Consumer Reports Claims Popular Candy Sold in New Hampshire, Maine May Cause Cancer
Editor's note: This article was written by a Townsquare Media Northern New England contributor and may contain the individual's views, opinions, or personal experiences.
Fresh off one of the most popular candy holidays in the United States, Consumer Reports has released a troubling report that involves a candy most people have encountered in Maine and New Hampshire.
The company behind the popular marshmallow candy Peeps continues to use Red Dye No. 3 in some of their Easter-themed candy, despite the fact that it is a known carcinogen. Just Born Quality Confections is the company that makes Peeps, and while they've been notified about the carcinogen and urged to stop using it, no changes in their receipt or process have been made.
Years of studies have concluded that Red Dye No. 3 is a carcinogen that can cause cancer. One prevalently used in many different products, most companies have moved onto alternatives to color their products that don't include Red Dye No. 3. The dye was banned from use in cosmetics back in 1990, but remains allowed to use in food.

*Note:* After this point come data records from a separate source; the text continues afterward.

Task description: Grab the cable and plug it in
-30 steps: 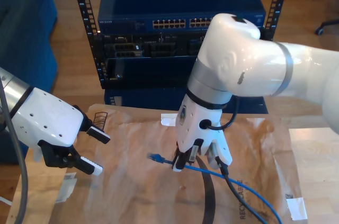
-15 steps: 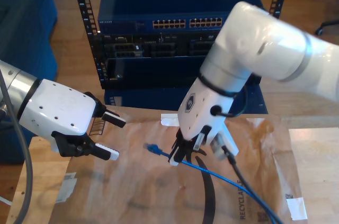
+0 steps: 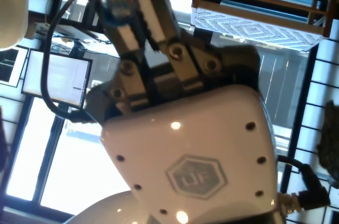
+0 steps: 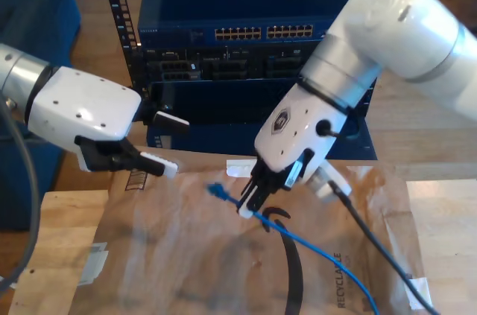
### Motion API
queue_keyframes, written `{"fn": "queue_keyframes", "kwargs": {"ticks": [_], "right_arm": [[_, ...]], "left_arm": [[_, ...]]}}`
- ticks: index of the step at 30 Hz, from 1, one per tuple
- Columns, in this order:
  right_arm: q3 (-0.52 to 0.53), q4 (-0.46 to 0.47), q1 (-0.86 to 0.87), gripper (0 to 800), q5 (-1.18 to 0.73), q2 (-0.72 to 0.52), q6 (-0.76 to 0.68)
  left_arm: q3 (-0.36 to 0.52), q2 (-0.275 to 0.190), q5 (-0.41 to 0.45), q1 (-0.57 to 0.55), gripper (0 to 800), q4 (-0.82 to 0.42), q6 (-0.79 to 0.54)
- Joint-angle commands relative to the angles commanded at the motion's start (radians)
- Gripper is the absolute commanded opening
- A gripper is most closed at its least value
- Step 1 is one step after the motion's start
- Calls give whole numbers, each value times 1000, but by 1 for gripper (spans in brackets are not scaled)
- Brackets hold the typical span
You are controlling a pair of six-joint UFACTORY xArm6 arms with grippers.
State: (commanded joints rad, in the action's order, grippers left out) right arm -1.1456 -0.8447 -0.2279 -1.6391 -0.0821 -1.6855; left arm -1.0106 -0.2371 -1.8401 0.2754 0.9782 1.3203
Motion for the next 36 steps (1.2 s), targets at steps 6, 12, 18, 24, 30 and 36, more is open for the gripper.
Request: {"fn": "queue_keyframes", "kwargs": {"ticks": [6,12,18,24,30,36], "right_arm": [[-137,-81,98,16,-109,64,-3],[-155,-91,101,18,-118,69,-3],[-180,-98,101,19,-118,69,-5],[-180,-98,101,19,-118,71,-5],[-181,-98,120,19,-120,69,-5],[-178,-98,140,19,-146,69,-5]], "left_arm": [[-137,32,6,-117,794,0,140],[-259,94,6,-178,792,3,239],[-250,97,5,-176,701,3,265],[-250,95,-8,-170,614,2,273],[-250,95,-20,-170,586,5,276],[-252,94,-20,-167,471,2,287]]}}
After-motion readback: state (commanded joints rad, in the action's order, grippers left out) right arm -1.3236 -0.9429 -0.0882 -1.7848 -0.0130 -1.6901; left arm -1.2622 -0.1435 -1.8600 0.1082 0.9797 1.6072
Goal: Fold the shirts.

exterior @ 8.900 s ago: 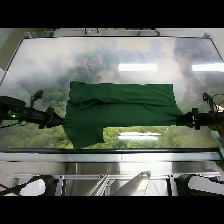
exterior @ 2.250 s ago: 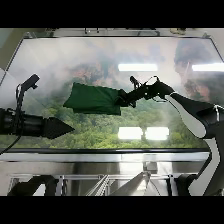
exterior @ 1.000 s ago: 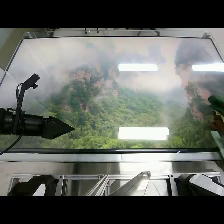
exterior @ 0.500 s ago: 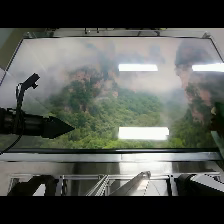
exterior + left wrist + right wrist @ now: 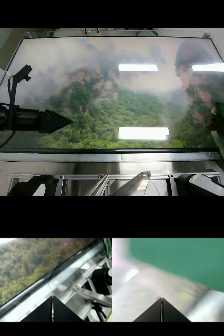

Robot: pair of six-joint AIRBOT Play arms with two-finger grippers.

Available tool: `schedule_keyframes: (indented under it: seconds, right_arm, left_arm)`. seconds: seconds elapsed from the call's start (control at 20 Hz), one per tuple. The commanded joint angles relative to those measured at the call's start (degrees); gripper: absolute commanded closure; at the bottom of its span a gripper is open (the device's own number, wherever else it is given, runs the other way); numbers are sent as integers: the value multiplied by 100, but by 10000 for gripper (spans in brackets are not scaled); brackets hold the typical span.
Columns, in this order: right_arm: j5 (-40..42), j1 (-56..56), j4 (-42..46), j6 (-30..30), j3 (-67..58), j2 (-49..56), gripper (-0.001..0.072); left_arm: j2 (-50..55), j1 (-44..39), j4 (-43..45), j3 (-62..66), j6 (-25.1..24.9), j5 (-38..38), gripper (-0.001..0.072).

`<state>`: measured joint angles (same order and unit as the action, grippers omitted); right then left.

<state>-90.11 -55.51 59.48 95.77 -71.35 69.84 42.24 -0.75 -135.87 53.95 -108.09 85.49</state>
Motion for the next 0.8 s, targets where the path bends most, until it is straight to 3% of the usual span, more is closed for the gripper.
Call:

Consumer Reports remains troubled and confused by that fact.
Unfortunately, it's not just Easter-themed Peeps that Just Born Quality Confections uses Red Dye No. 3 in. They use the dye in the following candy offerings:
- Hot Tamales candy
- Hot Tamales Marshmallow Chicks
- Party Cake Peeps
- Peeps Fruit Punch Marshmallow Chicks
- Peeps Lavender Marshmallow Bunnies
- Peeps Wildberry Marshmallow Bunnies
- Peeps Pink Marshmallow Bunnies
- Peeps Pink Marshmallow Chicks
Red Dye No. 3 has been linked to several other health issues besides cancer. Hyperactivity, nervous system damage, and other behavioral problems have been associated with the ingestion of Red Dye No. 3. The chemical is currently banned in all of Europe, and Consumer Reports continues to back a banning of the chemical in food in the state of California.